The finding of a larger amplitude of the N1 component over the right as compared with the left hemisphere sites and of a more widespread group difference in the N1 peak amplitude over the right hemisphere in our FDA approved Drug Library cell line study is noteworthy. Although lateralization effects in ERP results should be interpreted with caution, our results do agree with reports of greater right hemisphere involvement in the processing of spectral information and of timbre in particular (e.g. Belin et al., 2000; Zatorre & Belin, 2001; von Kriegstein

et al., 2003). While the N1 enhancement in musicians was present to all sound types, the relationship between its peak amplitude and measures of musical proficiency was limited to the NAT condition. More specifically, individuals who rated their own musical ability more highly had a larger N1 peak amplitude to both music

and voice deviants. Additionally, individuals with higher MAP scores had higher N1 peak amplitude to music deviants. A similar but weaker relationship was also present between MAP Idasanutlin solubility dmso scores and N1 to voice deviants.

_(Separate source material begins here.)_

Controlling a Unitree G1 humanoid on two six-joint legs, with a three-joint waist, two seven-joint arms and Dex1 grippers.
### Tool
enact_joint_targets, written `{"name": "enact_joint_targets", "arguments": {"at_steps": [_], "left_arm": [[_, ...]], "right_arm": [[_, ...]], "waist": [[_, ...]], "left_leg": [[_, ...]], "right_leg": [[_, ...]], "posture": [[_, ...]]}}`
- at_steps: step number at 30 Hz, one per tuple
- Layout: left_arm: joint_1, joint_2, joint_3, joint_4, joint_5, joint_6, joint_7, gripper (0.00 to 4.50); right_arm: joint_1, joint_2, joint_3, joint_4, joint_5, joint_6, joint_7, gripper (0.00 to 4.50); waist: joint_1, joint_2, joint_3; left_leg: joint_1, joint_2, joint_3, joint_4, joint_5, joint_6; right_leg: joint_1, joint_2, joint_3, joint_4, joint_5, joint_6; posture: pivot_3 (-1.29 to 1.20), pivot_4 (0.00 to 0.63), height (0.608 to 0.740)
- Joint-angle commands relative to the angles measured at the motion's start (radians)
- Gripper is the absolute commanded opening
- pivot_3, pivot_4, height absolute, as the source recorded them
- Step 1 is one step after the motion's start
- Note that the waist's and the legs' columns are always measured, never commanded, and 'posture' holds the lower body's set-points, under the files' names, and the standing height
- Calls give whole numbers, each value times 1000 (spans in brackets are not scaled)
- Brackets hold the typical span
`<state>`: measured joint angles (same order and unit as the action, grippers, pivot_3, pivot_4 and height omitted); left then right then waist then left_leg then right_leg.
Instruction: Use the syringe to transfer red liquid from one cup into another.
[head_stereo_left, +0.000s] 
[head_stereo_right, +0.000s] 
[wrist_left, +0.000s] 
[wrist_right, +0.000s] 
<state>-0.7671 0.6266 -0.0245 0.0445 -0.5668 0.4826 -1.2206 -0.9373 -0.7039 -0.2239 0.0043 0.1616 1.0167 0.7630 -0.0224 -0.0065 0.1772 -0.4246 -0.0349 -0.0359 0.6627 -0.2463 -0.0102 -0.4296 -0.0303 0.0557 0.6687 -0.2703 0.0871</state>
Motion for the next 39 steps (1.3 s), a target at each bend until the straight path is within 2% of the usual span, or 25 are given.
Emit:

A relationship between N1 and either the age at onset of training or the duration of training was not significant. In part this may be due to the fact that we tested amateur musicians, who on average started their training later than what would be typical for professional musicians. Overall, however, reports of correlation between either the age at the onset of musical training or the duration Nintedanib (BIBF 1120) of such training and the enhancement of early ERP responses are not consistent (e.g. Pantev et al., 1998; Shahin et al., 2003; Musacchia et al., 2007). Our evaluation of timbre encoding in musicians and non-musicians has its limitations. Our main task probed the ability of the two groups of participants to resist distraction

and did not measure overt timbre perception. Therefore, whether enhanced N1 peak amplitude to complex sounds in musicians actually translates into better timbre identification and/or discrimination requires future studies. Related to the above point is the fact that the design of our study required that we use only a small set of sounds to represent vocal and musical timbres. In contrast, studies of the FTPV component used a large range of vocal and non-vocal sounds. Future studies that use a larger set of timbre examples and focus on the FTPV component may help determine whether musicians’ neural encoding of voices as a perceptual category (compared with voices’ acoustic properties as in the current study) is superior to that in non-musicians. In summary, musicians showed an enhanced N1 ERP component not only to musical and vocal sounds but also to never before heard spectrally-rotated sounds.